**THE TASK**
Set down each entry exactly as given; pictures should not appear in the copy.

**INFORMATION**
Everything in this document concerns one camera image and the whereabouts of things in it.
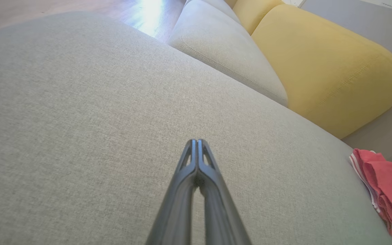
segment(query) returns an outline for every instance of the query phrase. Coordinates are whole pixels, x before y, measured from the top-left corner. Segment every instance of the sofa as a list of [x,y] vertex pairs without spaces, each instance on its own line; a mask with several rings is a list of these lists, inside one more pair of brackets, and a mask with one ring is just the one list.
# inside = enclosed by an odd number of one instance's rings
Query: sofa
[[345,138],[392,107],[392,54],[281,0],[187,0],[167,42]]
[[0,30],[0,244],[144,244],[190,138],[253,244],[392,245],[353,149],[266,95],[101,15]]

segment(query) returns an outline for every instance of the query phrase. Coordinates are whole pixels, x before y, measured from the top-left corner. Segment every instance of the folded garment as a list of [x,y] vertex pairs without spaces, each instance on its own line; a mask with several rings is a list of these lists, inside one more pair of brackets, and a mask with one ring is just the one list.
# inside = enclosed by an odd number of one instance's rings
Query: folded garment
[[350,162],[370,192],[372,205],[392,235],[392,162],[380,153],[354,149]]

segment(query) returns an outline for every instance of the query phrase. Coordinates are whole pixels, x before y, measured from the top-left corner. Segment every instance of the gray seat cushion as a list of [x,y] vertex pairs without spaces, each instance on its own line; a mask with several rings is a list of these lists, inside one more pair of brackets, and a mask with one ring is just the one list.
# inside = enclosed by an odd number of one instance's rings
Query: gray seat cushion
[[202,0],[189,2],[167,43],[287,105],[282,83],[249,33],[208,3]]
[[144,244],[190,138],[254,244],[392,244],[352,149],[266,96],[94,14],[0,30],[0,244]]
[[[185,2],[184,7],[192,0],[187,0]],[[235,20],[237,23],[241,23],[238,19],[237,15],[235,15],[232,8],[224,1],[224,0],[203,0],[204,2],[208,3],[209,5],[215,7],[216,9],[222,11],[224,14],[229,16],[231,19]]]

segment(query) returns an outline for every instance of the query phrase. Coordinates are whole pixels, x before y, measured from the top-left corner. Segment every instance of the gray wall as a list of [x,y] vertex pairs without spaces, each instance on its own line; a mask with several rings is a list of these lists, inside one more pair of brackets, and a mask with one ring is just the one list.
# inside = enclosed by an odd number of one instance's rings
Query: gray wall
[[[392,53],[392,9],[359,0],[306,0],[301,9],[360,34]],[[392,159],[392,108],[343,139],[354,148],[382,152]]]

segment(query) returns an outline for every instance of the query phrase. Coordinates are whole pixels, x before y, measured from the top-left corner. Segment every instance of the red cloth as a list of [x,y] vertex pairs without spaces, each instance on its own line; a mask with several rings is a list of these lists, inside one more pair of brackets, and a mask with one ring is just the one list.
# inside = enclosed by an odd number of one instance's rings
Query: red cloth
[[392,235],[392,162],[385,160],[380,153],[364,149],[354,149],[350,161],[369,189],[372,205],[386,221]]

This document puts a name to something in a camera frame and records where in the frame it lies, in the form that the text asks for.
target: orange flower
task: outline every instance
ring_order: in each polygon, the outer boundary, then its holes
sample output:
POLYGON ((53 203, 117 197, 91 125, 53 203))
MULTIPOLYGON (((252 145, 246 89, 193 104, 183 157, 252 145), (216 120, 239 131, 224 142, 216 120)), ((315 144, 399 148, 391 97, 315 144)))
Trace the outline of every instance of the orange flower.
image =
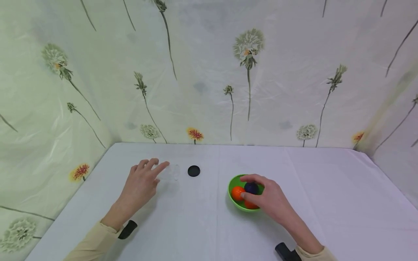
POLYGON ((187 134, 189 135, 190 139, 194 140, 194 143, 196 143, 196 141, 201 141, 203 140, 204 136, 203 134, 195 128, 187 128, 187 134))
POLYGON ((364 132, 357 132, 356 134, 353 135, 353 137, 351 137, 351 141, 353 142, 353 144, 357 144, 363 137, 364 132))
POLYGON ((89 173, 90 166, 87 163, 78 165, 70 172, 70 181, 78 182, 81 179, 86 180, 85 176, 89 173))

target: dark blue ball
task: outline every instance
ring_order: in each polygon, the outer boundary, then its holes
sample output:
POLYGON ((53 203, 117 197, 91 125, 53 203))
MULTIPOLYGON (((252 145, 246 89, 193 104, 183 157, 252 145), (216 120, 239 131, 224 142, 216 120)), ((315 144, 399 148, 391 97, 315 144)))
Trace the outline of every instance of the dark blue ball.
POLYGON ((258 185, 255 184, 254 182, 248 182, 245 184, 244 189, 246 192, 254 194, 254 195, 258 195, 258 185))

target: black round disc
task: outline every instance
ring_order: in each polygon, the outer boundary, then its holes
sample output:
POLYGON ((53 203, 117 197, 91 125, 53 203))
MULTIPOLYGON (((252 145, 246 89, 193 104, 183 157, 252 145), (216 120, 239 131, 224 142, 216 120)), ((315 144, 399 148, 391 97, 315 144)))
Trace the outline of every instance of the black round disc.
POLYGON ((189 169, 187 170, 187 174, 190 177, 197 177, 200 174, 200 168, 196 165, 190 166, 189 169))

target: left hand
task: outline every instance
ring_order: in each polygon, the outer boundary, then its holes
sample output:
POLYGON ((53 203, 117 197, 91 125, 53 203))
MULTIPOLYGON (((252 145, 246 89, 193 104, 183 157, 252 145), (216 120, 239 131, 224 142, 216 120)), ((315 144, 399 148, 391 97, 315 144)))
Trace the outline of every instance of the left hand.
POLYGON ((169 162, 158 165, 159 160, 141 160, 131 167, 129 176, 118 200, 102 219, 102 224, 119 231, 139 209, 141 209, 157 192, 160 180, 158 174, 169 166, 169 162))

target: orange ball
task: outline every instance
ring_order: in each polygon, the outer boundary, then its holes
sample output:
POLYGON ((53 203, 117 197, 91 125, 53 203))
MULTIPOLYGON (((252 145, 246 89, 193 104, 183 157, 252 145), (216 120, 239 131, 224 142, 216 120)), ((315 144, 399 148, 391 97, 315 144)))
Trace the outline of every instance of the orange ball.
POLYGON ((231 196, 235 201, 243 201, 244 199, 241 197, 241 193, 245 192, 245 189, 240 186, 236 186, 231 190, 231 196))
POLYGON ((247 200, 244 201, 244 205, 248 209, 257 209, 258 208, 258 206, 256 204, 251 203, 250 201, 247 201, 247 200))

**SOLUTION TO THIS TASK**
Everything in this document concerns one camera image and the whereabouts of things in it.
segment(query) returns an outline for every instance of the query phrase. Coordinates are whole pixels, x before y, measured from the top-left corner. Segment every instance of the sofa as a list of [x,y] vertex pairs without spaces, each instance on its own line; a mask with several rings is a list of these lists, inside one more pair of brackets, and a mask with one ring is just the one list.
# inside = enclosed by an odd number of one instance's rings
Query: sofa
[[345,138],[392,107],[392,54],[281,0],[187,0],[167,42]]
[[0,30],[0,244],[144,244],[190,138],[253,244],[392,245],[353,149],[266,95],[101,15]]

segment(query) returns an outline for every instance of the query phrase. Coordinates are whole pixels, x before y, measured from the top-left corner. Segment every instance of the folded garment as a list of [x,y] vertex pairs without spaces, each instance on its own line; a mask with several rings is a list of these lists, inside one more pair of brackets, and a mask with one ring is just the one list.
# inside = enclosed by an odd number of one instance's rings
Query: folded garment
[[350,162],[370,192],[372,205],[392,235],[392,162],[380,153],[354,149]]

segment(query) returns an outline for every instance of the query phrase. Coordinates are whole pixels, x before y, measured from the top-left corner. Segment every instance of the gray seat cushion as a list of [x,y] vertex pairs without spaces, each instance on its own line; a mask with several rings is a list of these lists, inside one more pair of brackets, and a mask with one ring is just the one list.
# inside = enclosed by an odd number of one instance's rings
Query: gray seat cushion
[[202,0],[189,2],[167,43],[287,105],[282,83],[249,33],[208,3]]
[[144,244],[190,138],[254,244],[392,244],[352,149],[266,96],[94,14],[0,30],[0,244]]
[[[185,2],[184,7],[192,0],[187,0]],[[235,20],[237,23],[241,23],[238,19],[237,15],[235,15],[232,8],[224,1],[224,0],[203,0],[204,2],[208,3],[209,5],[215,7],[216,9],[222,11],[224,14],[229,16],[231,19]]]

segment(query) returns an outline for every instance of the query phrase. Coordinates are whole pixels, x before y, measured from the top-left corner. Segment every instance of the gray wall as a list of [x,y] vertex pairs without spaces, each instance on its own line; a mask with several rings is a list of these lists, inside one more pair of brackets, and a mask with one ring is just the one list.
# inside = enclosed by an odd number of one instance's rings
Query: gray wall
[[[392,53],[392,9],[359,0],[306,0],[301,9],[360,34]],[[392,159],[392,108],[343,139],[354,148],[382,152]]]

segment(query) returns an outline for every instance of the query phrase. Coordinates are whole pixels, x before y, measured from the top-left corner. Segment every instance of the red cloth as a list of [x,y] vertex pairs without spaces, each instance on its own line; a mask with several rings is a list of these lists, inside one more pair of brackets, and a mask with one ring is just the one list.
# inside = enclosed by an odd number of one instance's rings
Query: red cloth
[[392,235],[392,162],[385,160],[380,153],[364,149],[354,149],[350,161],[369,189],[372,205],[386,221]]

This document puts a name to something in a camera frame and records where in the frame it lies, in the form that the text asks for.
target: orange flower
task: outline every instance
ring_order: in each polygon, the outer boundary, then its holes
sample output:
POLYGON ((53 203, 117 197, 91 125, 53 203))
MULTIPOLYGON (((252 145, 246 89, 193 104, 183 157, 252 145), (216 120, 239 131, 224 142, 216 120)), ((315 144, 399 148, 391 97, 315 144)))
Trace the outline of every instance of the orange flower.
image =
POLYGON ((187 134, 189 135, 190 139, 194 140, 194 143, 196 143, 196 141, 201 141, 203 140, 204 136, 203 134, 195 128, 187 128, 187 134))
POLYGON ((364 132, 357 132, 356 134, 353 135, 353 137, 351 137, 351 141, 353 142, 353 144, 357 144, 363 137, 364 132))
POLYGON ((89 173, 90 166, 87 163, 78 165, 70 172, 70 181, 78 182, 81 179, 86 180, 85 176, 89 173))

target: dark blue ball
task: outline every instance
ring_order: in each polygon, the outer boundary, then its holes
sample output:
POLYGON ((53 203, 117 197, 91 125, 53 203))
MULTIPOLYGON (((252 145, 246 89, 193 104, 183 157, 252 145), (216 120, 239 131, 224 142, 216 120)), ((315 144, 399 148, 391 97, 315 144)))
Trace the outline of every instance of the dark blue ball.
POLYGON ((258 185, 255 184, 254 182, 248 182, 245 184, 244 189, 246 192, 254 194, 254 195, 258 195, 258 185))

target: black round disc
task: outline every instance
ring_order: in each polygon, the outer boundary, then its holes
sample output:
POLYGON ((53 203, 117 197, 91 125, 53 203))
MULTIPOLYGON (((252 145, 246 89, 193 104, 183 157, 252 145), (216 120, 239 131, 224 142, 216 120)), ((315 144, 399 148, 391 97, 315 144)))
Trace the outline of every instance of the black round disc.
POLYGON ((189 169, 187 170, 187 174, 190 177, 197 177, 200 174, 200 168, 196 165, 190 166, 189 169))

target: left hand
task: outline every instance
ring_order: in each polygon, the outer boundary, then its holes
sample output:
POLYGON ((53 203, 117 197, 91 125, 53 203))
MULTIPOLYGON (((252 145, 246 89, 193 104, 183 157, 252 145), (216 120, 239 131, 224 142, 216 120)), ((315 144, 399 148, 391 97, 315 144)))
Trace the outline of every instance of the left hand.
POLYGON ((169 162, 158 165, 159 160, 141 160, 131 167, 129 176, 118 200, 102 219, 102 224, 119 231, 139 209, 141 209, 157 192, 160 180, 158 174, 169 166, 169 162))

target: orange ball
task: outline every instance
ring_order: in each polygon, the outer boundary, then its holes
sample output:
POLYGON ((53 203, 117 197, 91 125, 53 203))
MULTIPOLYGON (((252 145, 246 89, 193 104, 183 157, 252 145), (216 120, 239 131, 224 142, 216 120)), ((315 144, 399 148, 391 97, 315 144)))
Trace the outline of every instance of the orange ball.
POLYGON ((231 196, 235 201, 243 201, 244 199, 241 197, 241 193, 245 192, 245 189, 240 186, 236 186, 231 190, 231 196))
POLYGON ((247 200, 244 201, 244 205, 248 209, 257 209, 258 208, 258 206, 256 204, 251 203, 250 201, 247 201, 247 200))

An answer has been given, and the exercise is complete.